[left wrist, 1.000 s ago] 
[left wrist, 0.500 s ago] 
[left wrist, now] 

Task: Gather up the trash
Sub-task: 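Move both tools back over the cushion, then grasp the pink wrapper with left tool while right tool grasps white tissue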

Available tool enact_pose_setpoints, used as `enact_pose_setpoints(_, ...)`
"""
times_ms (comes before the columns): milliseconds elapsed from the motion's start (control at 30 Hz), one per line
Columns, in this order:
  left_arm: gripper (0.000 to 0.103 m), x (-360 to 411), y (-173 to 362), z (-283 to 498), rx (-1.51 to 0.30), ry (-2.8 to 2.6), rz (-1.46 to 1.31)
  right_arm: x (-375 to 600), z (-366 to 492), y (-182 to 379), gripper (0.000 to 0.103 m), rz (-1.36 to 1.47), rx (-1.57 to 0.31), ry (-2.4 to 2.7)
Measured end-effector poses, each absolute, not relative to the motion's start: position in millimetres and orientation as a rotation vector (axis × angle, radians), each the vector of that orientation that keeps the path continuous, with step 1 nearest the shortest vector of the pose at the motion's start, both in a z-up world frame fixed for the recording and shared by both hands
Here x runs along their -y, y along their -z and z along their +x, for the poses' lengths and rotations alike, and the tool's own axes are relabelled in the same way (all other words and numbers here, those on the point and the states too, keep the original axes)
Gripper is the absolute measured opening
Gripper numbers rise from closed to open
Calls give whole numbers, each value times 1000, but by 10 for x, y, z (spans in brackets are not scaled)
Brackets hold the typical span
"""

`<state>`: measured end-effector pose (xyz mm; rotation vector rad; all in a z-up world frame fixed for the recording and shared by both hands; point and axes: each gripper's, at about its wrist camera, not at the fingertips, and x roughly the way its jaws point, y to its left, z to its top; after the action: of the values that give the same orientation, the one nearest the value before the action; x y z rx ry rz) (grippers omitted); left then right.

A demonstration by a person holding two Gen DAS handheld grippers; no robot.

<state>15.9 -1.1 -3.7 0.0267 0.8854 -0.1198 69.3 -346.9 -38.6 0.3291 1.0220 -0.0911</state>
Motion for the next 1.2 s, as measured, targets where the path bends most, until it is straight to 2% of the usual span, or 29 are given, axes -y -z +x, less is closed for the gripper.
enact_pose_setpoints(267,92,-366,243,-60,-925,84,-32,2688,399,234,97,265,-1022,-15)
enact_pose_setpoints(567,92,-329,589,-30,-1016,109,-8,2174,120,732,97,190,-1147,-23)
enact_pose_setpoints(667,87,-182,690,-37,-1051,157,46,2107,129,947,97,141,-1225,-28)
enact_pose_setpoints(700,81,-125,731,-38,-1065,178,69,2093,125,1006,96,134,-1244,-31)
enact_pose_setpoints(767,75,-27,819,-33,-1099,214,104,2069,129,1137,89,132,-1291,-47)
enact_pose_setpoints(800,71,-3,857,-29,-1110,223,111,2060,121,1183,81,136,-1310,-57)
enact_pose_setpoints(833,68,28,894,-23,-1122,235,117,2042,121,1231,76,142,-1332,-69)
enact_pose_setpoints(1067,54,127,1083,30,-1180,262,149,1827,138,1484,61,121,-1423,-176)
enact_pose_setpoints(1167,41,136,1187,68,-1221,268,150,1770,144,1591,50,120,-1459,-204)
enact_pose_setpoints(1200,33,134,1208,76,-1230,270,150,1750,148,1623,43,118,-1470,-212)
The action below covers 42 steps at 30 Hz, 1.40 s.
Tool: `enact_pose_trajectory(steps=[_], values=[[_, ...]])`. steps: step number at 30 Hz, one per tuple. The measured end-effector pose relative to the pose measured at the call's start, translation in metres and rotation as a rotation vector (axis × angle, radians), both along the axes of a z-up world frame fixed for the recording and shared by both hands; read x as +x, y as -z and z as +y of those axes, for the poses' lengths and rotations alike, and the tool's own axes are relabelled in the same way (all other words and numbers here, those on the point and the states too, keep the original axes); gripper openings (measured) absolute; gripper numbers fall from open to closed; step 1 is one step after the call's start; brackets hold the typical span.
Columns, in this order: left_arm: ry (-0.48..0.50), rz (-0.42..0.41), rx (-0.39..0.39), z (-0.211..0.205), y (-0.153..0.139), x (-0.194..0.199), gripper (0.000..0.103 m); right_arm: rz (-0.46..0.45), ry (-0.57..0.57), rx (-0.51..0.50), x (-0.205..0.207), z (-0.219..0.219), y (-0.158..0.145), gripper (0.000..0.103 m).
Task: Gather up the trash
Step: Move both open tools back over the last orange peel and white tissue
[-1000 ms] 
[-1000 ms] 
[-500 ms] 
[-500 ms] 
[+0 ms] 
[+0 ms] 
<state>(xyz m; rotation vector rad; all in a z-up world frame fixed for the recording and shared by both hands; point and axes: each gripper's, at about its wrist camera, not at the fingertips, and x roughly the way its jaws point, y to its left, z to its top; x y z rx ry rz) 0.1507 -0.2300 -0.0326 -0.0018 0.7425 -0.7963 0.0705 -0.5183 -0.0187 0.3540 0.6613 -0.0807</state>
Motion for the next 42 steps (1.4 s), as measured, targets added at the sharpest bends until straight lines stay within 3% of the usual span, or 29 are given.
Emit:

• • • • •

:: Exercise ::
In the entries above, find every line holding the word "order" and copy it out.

:: Exercise answer ::
Columns, in this order:
Columns, in this order: left_arm: ry (-0.48..0.50), rz (-0.42..0.41), rx (-0.39..0.39), z (-0.211..0.205), y (-0.153..0.139), x (-0.194..0.199), gripper (0.000..0.103 m); right_arm: rz (-0.46..0.45), ry (-0.57..0.57), rx (-0.51..0.50), x (-0.205..0.207), z (-0.219..0.219), y (-0.158..0.145), gripper (0.000..0.103 m).

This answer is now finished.